リフトを使用しなかったのは自己責任だからです。
幸福に対する考え方も日本とデンマークは大きく違います。
毎年、世界の番付が発表されますが、大抵、デンマークは2位(1位はいつもフィンランド)。
日本は60位以下です。
この違いには「ヒュッゲ(デンマーク語で小さな幸せ)」という言葉に現れています。
どんな時に幸せを感じるか?
の問いに対してデンマークでは、ほっとくつろげる心地よい時間、またはそんな時間を作り出すことによって自然と生まれる充実感を幸せと感じるそうです。
日本では、高い給料を得て、高級ブランド品、高い車にのって高い地位を得て、それでも満たされないなんてことを聞きます。
幸福度は自分で決めるものです。
日本が介護に手厚くすることで社会保障費が破綻しかけていることを海外は知っています。
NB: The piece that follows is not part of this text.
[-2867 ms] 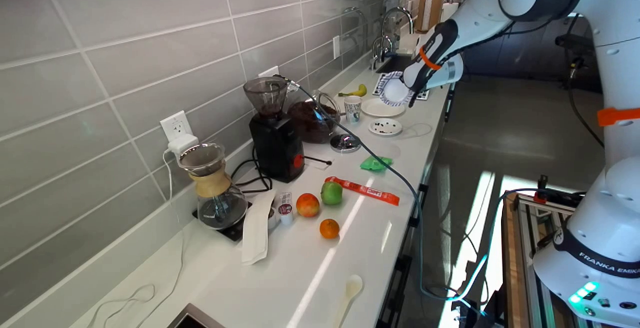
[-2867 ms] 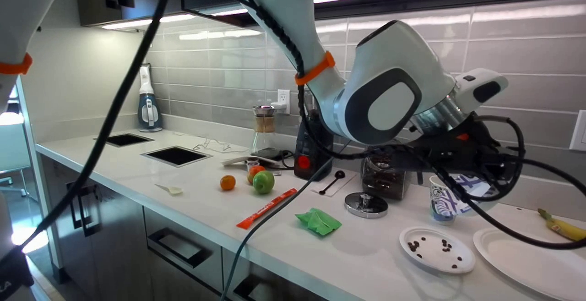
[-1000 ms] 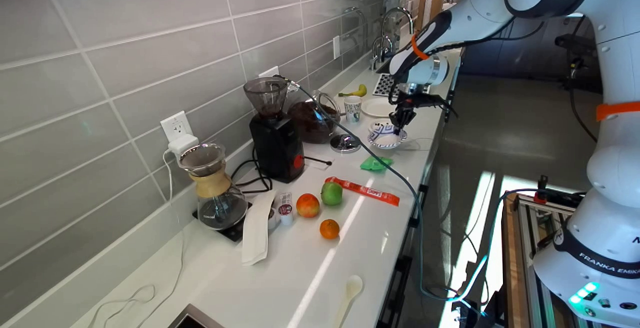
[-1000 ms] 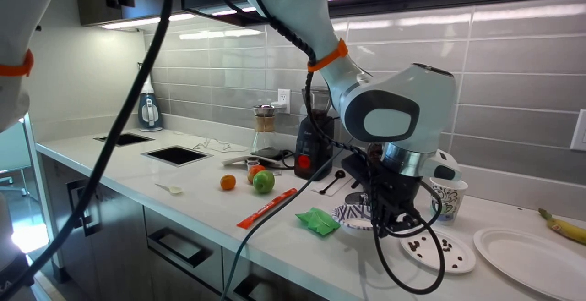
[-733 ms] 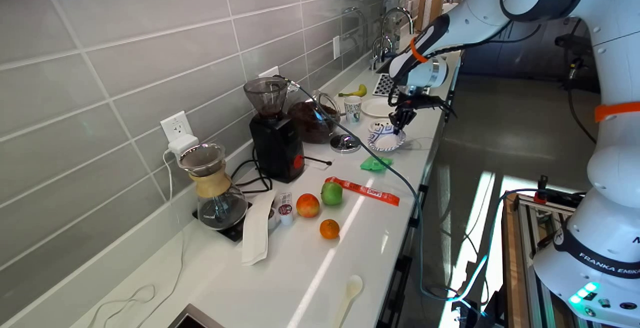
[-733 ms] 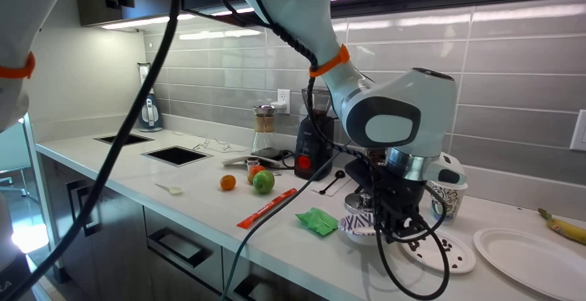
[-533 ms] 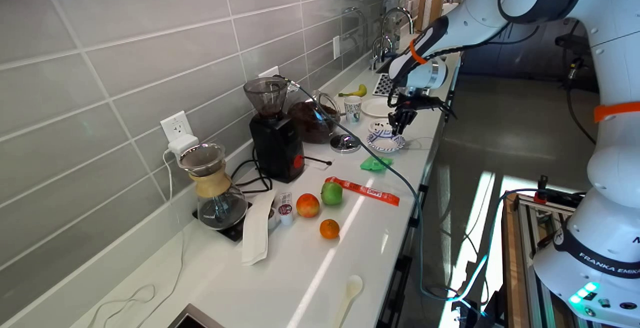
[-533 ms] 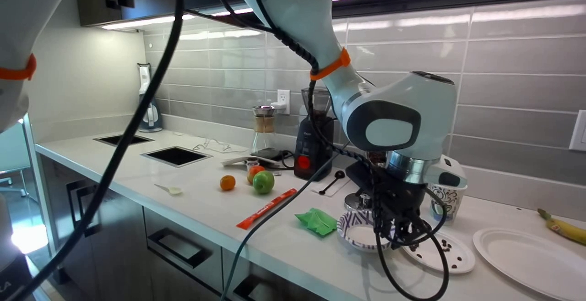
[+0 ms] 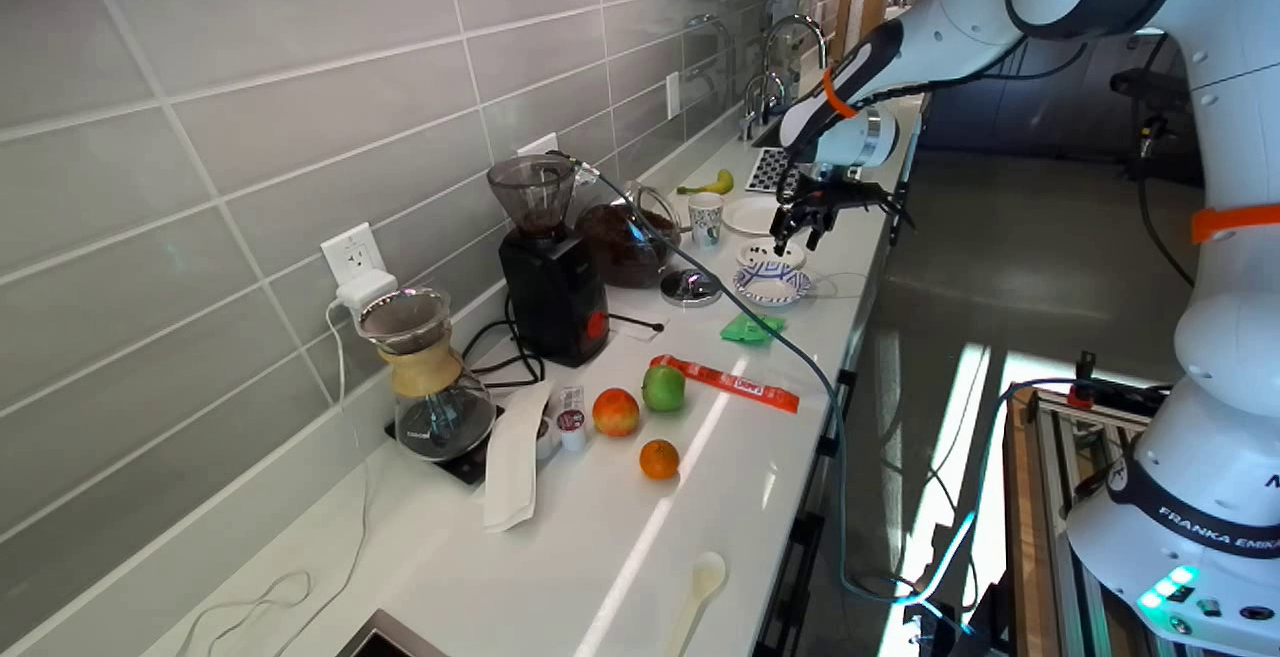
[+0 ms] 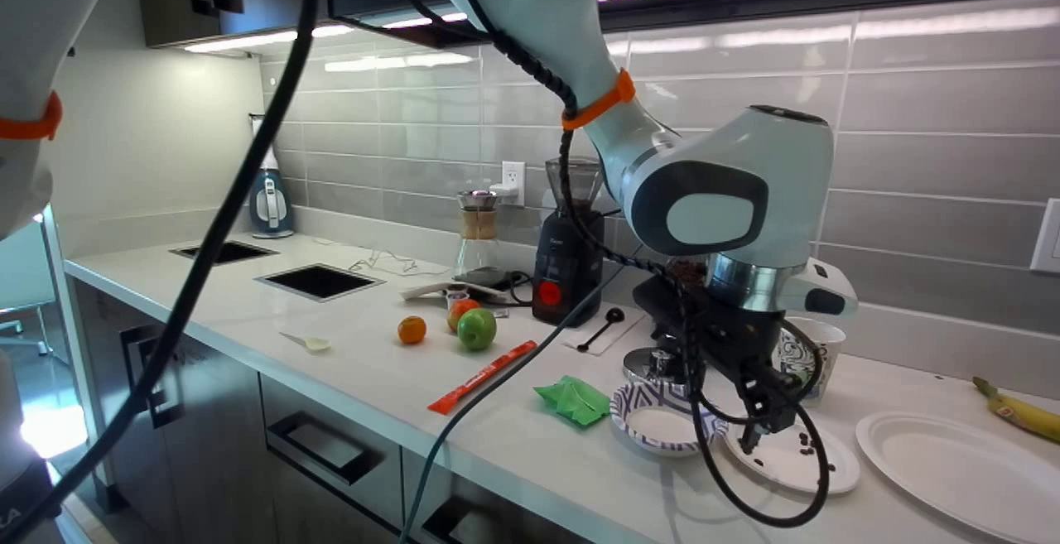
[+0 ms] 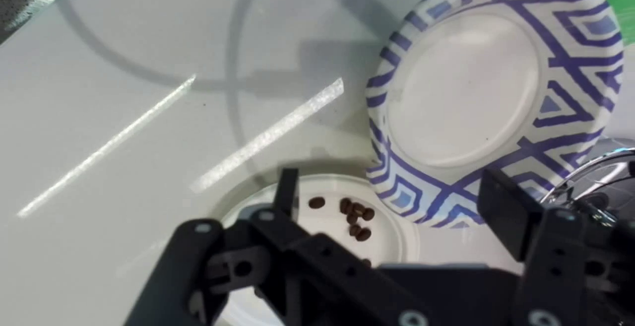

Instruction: Pour the contents from the bowl to the plate

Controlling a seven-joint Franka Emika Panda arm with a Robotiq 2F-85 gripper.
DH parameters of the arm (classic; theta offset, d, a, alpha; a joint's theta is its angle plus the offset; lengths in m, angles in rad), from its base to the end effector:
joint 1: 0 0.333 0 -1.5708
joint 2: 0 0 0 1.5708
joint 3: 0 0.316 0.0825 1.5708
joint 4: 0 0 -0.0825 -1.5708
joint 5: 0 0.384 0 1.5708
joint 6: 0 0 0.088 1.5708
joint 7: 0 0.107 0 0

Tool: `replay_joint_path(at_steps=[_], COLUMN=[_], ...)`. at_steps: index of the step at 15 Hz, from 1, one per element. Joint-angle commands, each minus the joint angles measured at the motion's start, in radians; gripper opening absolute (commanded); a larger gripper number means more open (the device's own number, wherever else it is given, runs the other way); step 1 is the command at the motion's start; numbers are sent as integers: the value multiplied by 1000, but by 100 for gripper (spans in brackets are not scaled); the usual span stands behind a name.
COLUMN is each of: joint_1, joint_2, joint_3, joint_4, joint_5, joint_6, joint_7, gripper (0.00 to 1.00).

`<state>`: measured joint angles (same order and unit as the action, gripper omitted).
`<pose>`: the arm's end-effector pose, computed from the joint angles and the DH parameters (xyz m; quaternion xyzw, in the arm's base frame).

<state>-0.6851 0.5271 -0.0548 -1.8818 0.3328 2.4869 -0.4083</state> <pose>0.4763 -0.4340 0.2348 -0.9534 0.2844 -0.0840 0.0559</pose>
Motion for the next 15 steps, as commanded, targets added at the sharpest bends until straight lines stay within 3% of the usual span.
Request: replay_joint_path(at_steps=[1, 15], joint_1=[2, 45], joint_2=[-63, -242], joint_3=[-16, -83], joint_4=[-25, -87], joint_5=[2, -153], joint_6=[-6, -16], joint_7=[-28, -294], gripper=[100, 100])
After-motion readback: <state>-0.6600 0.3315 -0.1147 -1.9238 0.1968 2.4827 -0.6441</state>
海外では、そうならないように自分達はどうすればいいか?という視点で日本を見ています。
〇 日本の介護の現状と課題
では、日本の介護政策はどのように進んでいるのでしょうか。
少子高齢化社会
高齢化と並行して問題視されているのが少子化対策です。
少子化の進行によって若い世代が減少すると、財源確保の問題も併発してきます。
こうした高齢層を支える世代を育てるためにも、国と民間が一丸となって、子育て環境を整備する動きが必要になっています。
介護に対する考え方
日本の介護施設は世界的に見ても手厚く、介護職員が率先してサービスを行うことが当たり前になっています。
しかし、一から十まで介護者が手を差し伸べてしまうと、利用者の要介護度を進行させ、寝たきり患者を増やしてしまうというデータもあります。
諸外国での介護職員の基本姿勢は 「セルフヘルプ(self help)」
つまり「自らの自助努力を助ける」という意味です。
利用者自身ができることは自分の力で行うことを重んじており、介護者ではなくあくまでも要介護者が主体とされています。
最近では日本でも、高齢者ができるだけ自立して暮らせるように支援をする流れに変わってきており、介護予防も注目されています。
延命治療と寝たきり
宗教的な背景もあり、諸外国においては無理な延命をせずに自然な死を迎えることが、高齢者の尊厳を保つという考え方が一般的です。
そのため、高齢期に胃ろうによる人工栄養で延命を図ることはほとんどありません。
こうした背景が、日本と諸外国における寝たきり患者の割合に、大きな差異を生んでいると言えるでしょう。
延命治療の是非は簡単に結論が出る問題ではありませんが、終末期について話し合う機会を設けることは大切なことと言えます。